Data items:
===============

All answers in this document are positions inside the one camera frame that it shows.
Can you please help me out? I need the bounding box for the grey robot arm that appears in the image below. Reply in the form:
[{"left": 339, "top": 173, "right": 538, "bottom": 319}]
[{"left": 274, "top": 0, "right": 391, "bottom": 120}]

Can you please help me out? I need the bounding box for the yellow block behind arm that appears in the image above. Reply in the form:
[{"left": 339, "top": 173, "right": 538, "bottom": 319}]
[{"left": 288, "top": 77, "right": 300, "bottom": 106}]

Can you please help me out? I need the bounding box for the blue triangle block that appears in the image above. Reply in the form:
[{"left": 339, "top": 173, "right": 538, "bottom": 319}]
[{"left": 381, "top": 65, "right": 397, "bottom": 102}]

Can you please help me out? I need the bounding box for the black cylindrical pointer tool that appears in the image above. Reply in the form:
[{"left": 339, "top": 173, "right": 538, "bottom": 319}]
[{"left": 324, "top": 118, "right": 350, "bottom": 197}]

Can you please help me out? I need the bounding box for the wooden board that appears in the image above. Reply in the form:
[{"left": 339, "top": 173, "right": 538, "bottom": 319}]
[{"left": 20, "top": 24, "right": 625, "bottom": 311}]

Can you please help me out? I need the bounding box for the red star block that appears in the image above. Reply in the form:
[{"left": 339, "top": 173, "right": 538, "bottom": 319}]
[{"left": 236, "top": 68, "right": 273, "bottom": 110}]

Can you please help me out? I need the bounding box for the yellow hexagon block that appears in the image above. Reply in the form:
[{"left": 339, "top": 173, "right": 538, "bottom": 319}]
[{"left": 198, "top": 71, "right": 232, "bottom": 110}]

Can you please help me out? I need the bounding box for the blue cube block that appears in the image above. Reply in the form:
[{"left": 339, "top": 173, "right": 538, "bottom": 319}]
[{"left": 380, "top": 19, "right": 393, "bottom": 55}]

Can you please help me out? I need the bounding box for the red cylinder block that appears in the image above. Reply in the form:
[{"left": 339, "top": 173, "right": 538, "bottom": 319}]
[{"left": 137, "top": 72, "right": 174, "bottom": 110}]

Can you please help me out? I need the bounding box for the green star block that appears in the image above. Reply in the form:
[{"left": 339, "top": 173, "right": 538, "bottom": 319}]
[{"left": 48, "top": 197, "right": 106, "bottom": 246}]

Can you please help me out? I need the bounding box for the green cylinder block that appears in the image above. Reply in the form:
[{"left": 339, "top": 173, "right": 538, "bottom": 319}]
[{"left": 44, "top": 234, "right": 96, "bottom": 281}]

===============

Exercise instructions: The line with "the green star" through the last line of the data: write these out exactly, and no others.

Answer to this task:
Can you please help me out? I need the bounding box for the green star block that appears in the image above. Reply in the form:
[{"left": 339, "top": 173, "right": 538, "bottom": 319}]
[{"left": 48, "top": 197, "right": 106, "bottom": 246}]

Can you please help me out? I need the bounding box for the green cylinder block that appears in the image above. Reply in the form:
[{"left": 339, "top": 173, "right": 538, "bottom": 319}]
[{"left": 44, "top": 234, "right": 96, "bottom": 281}]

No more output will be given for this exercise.